Everything in the data must be repeated exactly, apart from the pictures, which are left out.

_ _ _

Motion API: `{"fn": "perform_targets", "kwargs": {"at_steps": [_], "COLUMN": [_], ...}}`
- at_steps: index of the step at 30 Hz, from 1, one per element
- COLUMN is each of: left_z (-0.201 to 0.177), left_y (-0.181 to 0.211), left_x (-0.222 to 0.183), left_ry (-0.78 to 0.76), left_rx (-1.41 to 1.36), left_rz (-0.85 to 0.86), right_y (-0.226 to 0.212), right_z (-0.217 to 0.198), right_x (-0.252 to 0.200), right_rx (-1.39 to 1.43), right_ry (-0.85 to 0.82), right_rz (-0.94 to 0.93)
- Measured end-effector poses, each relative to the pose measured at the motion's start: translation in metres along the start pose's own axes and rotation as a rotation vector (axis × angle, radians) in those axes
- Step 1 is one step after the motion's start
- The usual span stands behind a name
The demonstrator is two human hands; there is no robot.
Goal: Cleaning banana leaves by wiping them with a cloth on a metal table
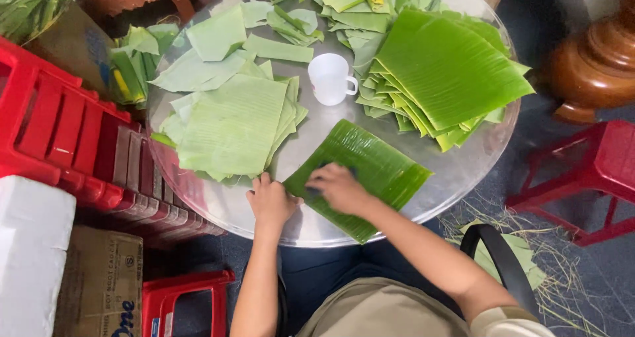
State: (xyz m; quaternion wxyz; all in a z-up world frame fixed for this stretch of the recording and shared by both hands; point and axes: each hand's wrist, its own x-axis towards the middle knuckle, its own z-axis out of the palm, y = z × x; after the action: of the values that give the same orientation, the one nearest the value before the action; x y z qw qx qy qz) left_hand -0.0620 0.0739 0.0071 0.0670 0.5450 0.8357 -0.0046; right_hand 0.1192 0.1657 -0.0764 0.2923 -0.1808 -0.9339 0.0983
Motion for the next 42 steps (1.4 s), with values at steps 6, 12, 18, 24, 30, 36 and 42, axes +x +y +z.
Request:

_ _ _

■ SOLUTION FOR THIS PROBLEM ■
Motion API: `{"fn": "perform_targets", "kwargs": {"at_steps": [_], "COLUMN": [_], ...}}`
- at_steps: index of the step at 30 Hz, from 1, one per element
- COLUMN is each of: left_z (-0.201 to 0.177), left_y (-0.181 to 0.211), left_x (-0.222 to 0.183), left_ry (-0.78 to 0.76), left_rx (-1.41 to 1.36), left_rz (-0.85 to 0.86), right_y (-0.226 to 0.212), right_z (-0.217 to 0.198), right_x (-0.252 to 0.200), right_rx (-1.39 to 1.43), right_ry (-0.85 to 0.82), right_rz (-0.94 to 0.93)
- Measured end-effector poses, each relative to the pose measured at the motion's start: translation in metres along the start pose's own axes and rotation as a rotation vector (axis × angle, radians) in those axes
- Step 1 is one step after the motion's start
- The usual span stands behind a name
The demonstrator is two human hands; there is no robot.
Goal: Cleaning banana leaves by wiping them with a cloth on a metal table
State: (xyz m; quaternion wxyz; all in a z-up world frame fixed for this stretch of the recording and shared by both hands; point and axes: each hand's wrist, its own x-axis towards the middle knuckle, its own z-axis out of the palm, y = z × x; after the action: of the values that give the same orientation, the one nearest the value before the action; x y z qw qx qy qz) left_hand -0.0620 0.0739 0.0071 0.0670 0.5450 0.8357 -0.0046; right_hand 0.1192 0.1657 -0.0764 0.2923 -0.1808 -0.9339 0.0983
Motion for the next 42 steps (1.4 s), with values at steps 6, 12, 18, 24, 30, 36 and 42, axes +x +y +z.
Request:

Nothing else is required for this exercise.